**WHAT NEEDS TO BE DONE:** Once the pictures have been set aside, copy every remaining entry exactly.
═════ ENTRIES PROVIDED
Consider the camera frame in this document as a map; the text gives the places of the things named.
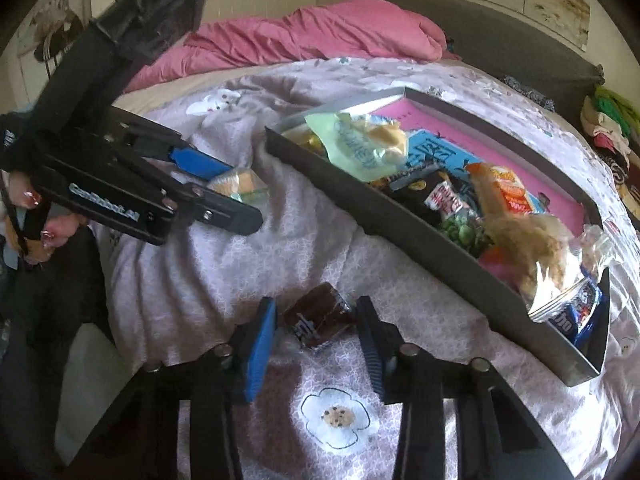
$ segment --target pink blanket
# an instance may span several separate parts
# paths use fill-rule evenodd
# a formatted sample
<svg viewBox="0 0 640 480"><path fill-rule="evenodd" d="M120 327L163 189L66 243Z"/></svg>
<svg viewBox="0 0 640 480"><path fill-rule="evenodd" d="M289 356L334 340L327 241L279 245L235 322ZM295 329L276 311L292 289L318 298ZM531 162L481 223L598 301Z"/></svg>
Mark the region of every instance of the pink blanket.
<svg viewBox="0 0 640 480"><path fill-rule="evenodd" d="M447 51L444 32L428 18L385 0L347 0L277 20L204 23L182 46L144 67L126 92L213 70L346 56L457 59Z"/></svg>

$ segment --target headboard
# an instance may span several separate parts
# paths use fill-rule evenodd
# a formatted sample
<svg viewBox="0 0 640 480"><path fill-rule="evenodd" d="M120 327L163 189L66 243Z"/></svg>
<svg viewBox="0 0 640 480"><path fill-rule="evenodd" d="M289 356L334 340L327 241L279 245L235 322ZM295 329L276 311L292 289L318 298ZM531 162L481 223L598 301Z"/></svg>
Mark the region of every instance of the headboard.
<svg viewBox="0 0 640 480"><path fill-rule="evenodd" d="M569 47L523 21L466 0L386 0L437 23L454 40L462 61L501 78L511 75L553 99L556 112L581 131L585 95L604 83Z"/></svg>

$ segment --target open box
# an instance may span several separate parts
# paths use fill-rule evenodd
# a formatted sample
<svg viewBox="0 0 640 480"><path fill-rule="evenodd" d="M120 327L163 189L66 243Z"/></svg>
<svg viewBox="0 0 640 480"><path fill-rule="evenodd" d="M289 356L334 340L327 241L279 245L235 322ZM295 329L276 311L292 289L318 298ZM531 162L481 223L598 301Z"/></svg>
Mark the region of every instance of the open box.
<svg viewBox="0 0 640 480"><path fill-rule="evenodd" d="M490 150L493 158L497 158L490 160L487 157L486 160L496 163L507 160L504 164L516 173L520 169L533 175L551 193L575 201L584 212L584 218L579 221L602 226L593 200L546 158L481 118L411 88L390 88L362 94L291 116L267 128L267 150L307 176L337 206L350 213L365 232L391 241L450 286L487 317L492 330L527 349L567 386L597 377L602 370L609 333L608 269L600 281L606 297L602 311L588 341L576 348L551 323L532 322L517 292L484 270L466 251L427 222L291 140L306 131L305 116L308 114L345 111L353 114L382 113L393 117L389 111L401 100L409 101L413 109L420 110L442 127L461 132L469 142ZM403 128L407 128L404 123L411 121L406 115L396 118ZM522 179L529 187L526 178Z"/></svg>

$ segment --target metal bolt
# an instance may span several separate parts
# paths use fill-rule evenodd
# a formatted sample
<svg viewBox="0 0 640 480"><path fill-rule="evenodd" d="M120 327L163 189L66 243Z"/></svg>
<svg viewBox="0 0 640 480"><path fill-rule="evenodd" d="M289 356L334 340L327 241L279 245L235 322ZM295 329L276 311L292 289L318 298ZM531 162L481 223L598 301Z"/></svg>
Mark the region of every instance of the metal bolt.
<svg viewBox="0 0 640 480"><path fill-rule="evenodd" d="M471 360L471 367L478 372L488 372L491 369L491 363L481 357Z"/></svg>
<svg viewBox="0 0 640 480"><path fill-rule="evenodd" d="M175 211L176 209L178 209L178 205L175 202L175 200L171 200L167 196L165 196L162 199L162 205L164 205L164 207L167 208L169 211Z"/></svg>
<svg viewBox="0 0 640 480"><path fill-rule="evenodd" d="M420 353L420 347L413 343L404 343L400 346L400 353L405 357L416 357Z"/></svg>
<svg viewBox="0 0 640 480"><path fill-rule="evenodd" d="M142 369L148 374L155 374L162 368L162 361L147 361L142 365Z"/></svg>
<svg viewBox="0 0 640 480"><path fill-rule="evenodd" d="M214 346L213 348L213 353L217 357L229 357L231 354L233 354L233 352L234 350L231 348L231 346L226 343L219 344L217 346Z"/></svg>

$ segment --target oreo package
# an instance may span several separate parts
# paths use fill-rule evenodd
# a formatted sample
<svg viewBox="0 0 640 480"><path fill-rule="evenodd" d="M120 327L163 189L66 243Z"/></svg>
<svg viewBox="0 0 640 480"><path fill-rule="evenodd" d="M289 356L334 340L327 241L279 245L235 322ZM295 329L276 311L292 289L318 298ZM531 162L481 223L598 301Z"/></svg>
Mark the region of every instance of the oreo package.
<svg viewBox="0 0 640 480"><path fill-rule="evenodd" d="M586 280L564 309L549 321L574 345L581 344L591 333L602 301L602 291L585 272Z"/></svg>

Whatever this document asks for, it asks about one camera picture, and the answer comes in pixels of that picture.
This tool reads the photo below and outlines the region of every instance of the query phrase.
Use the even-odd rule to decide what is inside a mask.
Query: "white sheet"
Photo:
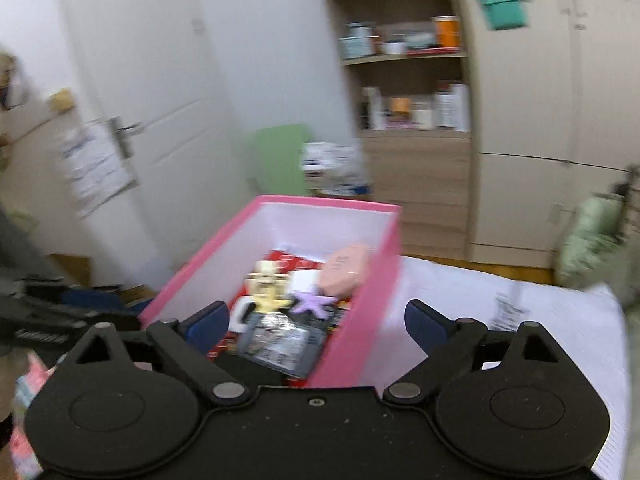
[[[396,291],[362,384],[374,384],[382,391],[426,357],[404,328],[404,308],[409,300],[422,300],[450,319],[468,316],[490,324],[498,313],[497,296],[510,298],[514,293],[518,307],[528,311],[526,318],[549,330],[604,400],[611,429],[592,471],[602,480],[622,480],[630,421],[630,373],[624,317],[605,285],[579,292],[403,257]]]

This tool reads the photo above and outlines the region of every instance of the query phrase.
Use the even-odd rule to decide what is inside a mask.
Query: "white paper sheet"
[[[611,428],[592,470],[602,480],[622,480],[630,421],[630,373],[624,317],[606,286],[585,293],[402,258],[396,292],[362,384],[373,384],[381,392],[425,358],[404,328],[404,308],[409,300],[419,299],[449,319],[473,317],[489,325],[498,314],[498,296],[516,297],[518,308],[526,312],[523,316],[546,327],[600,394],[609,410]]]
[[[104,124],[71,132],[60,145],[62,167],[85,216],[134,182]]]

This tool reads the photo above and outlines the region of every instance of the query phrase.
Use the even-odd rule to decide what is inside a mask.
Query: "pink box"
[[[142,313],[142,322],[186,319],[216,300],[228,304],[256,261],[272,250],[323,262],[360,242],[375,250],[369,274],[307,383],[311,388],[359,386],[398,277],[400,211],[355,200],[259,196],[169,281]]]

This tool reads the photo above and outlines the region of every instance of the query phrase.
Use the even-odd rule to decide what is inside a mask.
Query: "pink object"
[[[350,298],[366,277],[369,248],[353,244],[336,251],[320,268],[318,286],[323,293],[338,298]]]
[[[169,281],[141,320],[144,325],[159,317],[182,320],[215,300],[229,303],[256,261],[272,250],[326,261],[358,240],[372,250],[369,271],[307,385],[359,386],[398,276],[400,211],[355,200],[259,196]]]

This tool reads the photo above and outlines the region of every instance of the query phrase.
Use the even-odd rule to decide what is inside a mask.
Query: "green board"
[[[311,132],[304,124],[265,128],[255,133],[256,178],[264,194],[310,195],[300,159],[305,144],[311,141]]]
══════════
**EXERCISE SOLUTION:**
Consider the camera frame in this document as a map; the text gives the places of the things named.
$ segment --target pink blanket
# an instance may span several separate parts
# paths use fill-rule evenodd
# a formatted sample
<svg viewBox="0 0 640 480"><path fill-rule="evenodd" d="M120 327L163 189L66 243Z"/></svg>
<svg viewBox="0 0 640 480"><path fill-rule="evenodd" d="M289 356L334 340L327 241L279 245L235 322ZM295 329L276 311L292 289L318 298ZM531 162L481 223L598 301Z"/></svg>
Mark the region of every instance of the pink blanket.
<svg viewBox="0 0 640 480"><path fill-rule="evenodd" d="M447 51L444 32L428 18L385 0L347 0L277 20L204 23L182 46L144 67L126 92L213 70L346 56L457 59Z"/></svg>

$ segment --target headboard
# an instance may span several separate parts
# paths use fill-rule evenodd
# a formatted sample
<svg viewBox="0 0 640 480"><path fill-rule="evenodd" d="M120 327L163 189L66 243Z"/></svg>
<svg viewBox="0 0 640 480"><path fill-rule="evenodd" d="M289 356L334 340L327 241L279 245L235 322ZM295 329L276 311L292 289L318 298ZM531 162L481 223L598 301Z"/></svg>
Mark the region of every instance of the headboard.
<svg viewBox="0 0 640 480"><path fill-rule="evenodd" d="M569 47L523 21L466 0L386 0L437 23L454 40L462 61L501 78L511 75L553 99L556 112L581 131L585 95L604 83Z"/></svg>

$ segment --target open box
# an instance may span several separate parts
# paths use fill-rule evenodd
# a formatted sample
<svg viewBox="0 0 640 480"><path fill-rule="evenodd" d="M120 327L163 189L66 243Z"/></svg>
<svg viewBox="0 0 640 480"><path fill-rule="evenodd" d="M289 356L334 340L327 241L279 245L235 322ZM295 329L276 311L292 289L318 298ZM531 162L481 223L598 301Z"/></svg>
Mark the region of every instance of the open box.
<svg viewBox="0 0 640 480"><path fill-rule="evenodd" d="M490 150L493 158L497 158L490 160L487 157L486 160L496 163L507 160L504 164L516 173L520 169L533 175L551 193L575 201L584 212L584 218L579 221L602 226L593 200L546 158L481 118L411 88L390 88L362 94L291 116L267 128L267 150L307 176L337 206L350 213L365 232L391 241L450 286L487 317L492 330L527 349L567 386L597 377L602 370L609 333L608 269L600 281L606 297L602 311L588 341L576 348L551 323L532 322L517 292L484 270L466 251L427 222L291 140L306 131L305 116L308 114L345 111L353 114L382 113L393 117L389 111L401 100L409 101L413 109L420 110L442 127L461 132L469 142ZM403 128L407 128L404 123L411 121L406 115L396 118ZM522 179L529 187L526 178Z"/></svg>

$ segment --target metal bolt
# an instance may span several separate parts
# paths use fill-rule evenodd
# a formatted sample
<svg viewBox="0 0 640 480"><path fill-rule="evenodd" d="M120 327L163 189L66 243Z"/></svg>
<svg viewBox="0 0 640 480"><path fill-rule="evenodd" d="M289 356L334 340L327 241L279 245L235 322ZM295 329L276 311L292 289L318 298ZM531 162L481 223L598 301Z"/></svg>
Mark the region of every instance of the metal bolt.
<svg viewBox="0 0 640 480"><path fill-rule="evenodd" d="M471 360L471 367L478 372L488 372L491 369L491 363L481 357Z"/></svg>
<svg viewBox="0 0 640 480"><path fill-rule="evenodd" d="M175 211L176 209L178 209L178 205L175 202L175 200L171 200L167 196L165 196L162 199L162 205L164 205L164 207L167 208L169 211Z"/></svg>
<svg viewBox="0 0 640 480"><path fill-rule="evenodd" d="M420 353L420 347L413 343L404 343L400 346L400 353L405 357L416 357Z"/></svg>
<svg viewBox="0 0 640 480"><path fill-rule="evenodd" d="M142 369L148 374L155 374L162 368L162 361L147 361L142 365Z"/></svg>
<svg viewBox="0 0 640 480"><path fill-rule="evenodd" d="M214 346L213 348L213 353L217 357L229 357L231 354L233 354L233 352L234 350L231 348L231 346L226 343L219 344L217 346Z"/></svg>

$ segment --target oreo package
# an instance may span several separate parts
# paths use fill-rule evenodd
# a formatted sample
<svg viewBox="0 0 640 480"><path fill-rule="evenodd" d="M120 327L163 189L66 243Z"/></svg>
<svg viewBox="0 0 640 480"><path fill-rule="evenodd" d="M289 356L334 340L327 241L279 245L235 322ZM295 329L276 311L292 289L318 298ZM531 162L481 223L598 301Z"/></svg>
Mark the region of every instance of the oreo package.
<svg viewBox="0 0 640 480"><path fill-rule="evenodd" d="M586 280L564 309L549 321L574 345L581 344L591 333L602 301L602 291L585 272Z"/></svg>

Whatever this document asks for, it asks about one camera picture, and the answer comes in pixels of that picture.
This tool reads the photo below and outlines the region of every instance of the query phrase.
Use the even-odd rule to decide what is inside a mask.
Query: "white sheet"
Photo:
[[[396,291],[362,384],[374,384],[382,391],[426,357],[404,328],[404,308],[409,300],[422,300],[450,319],[468,316],[490,324],[498,313],[497,296],[510,298],[514,293],[518,307],[528,311],[526,318],[549,330],[604,400],[611,429],[592,471],[602,480],[622,480],[630,421],[630,373],[624,317],[605,285],[579,292],[403,257]]]

This tool reads the photo above and outlines the region of every instance of the query phrase.
Use the even-odd rule to decide what is inside a mask.
Query: "white paper sheet"
[[[611,428],[592,470],[602,480],[622,480],[630,421],[630,373],[624,317],[606,286],[585,293],[402,258],[396,292],[362,384],[373,384],[381,392],[425,358],[404,328],[404,308],[409,300],[419,299],[449,319],[473,317],[489,325],[498,314],[498,296],[516,297],[518,308],[526,312],[523,316],[546,327],[600,394],[609,410]]]
[[[104,124],[71,132],[60,145],[62,167],[85,216],[134,182]]]

This tool reads the photo above and outlines the region of every instance of the query phrase.
Use the even-odd rule to decide what is inside a mask.
Query: "pink box"
[[[142,313],[142,322],[186,319],[216,300],[228,304],[256,261],[272,250],[323,262],[360,242],[375,250],[369,274],[307,383],[311,388],[359,386],[398,277],[400,211],[355,200],[259,196],[169,281]]]

This tool reads the photo above and outlines the region of every instance of the query phrase.
Use the even-odd rule to decide what is inside a mask.
Query: "pink object"
[[[350,298],[366,277],[369,248],[353,244],[336,251],[320,268],[318,286],[323,293],[338,298]]]
[[[169,281],[141,320],[144,325],[159,317],[182,320],[215,300],[229,303],[256,261],[272,250],[326,261],[358,240],[372,250],[369,271],[307,385],[359,386],[398,276],[400,211],[355,200],[259,196]]]

This tool reads the photo above and outlines the region of every instance of the query phrase.
Use the even-odd rule to decide what is inside a mask.
Query: "green board"
[[[311,132],[304,124],[265,128],[255,133],[256,178],[264,194],[310,195],[300,159],[305,144],[311,141]]]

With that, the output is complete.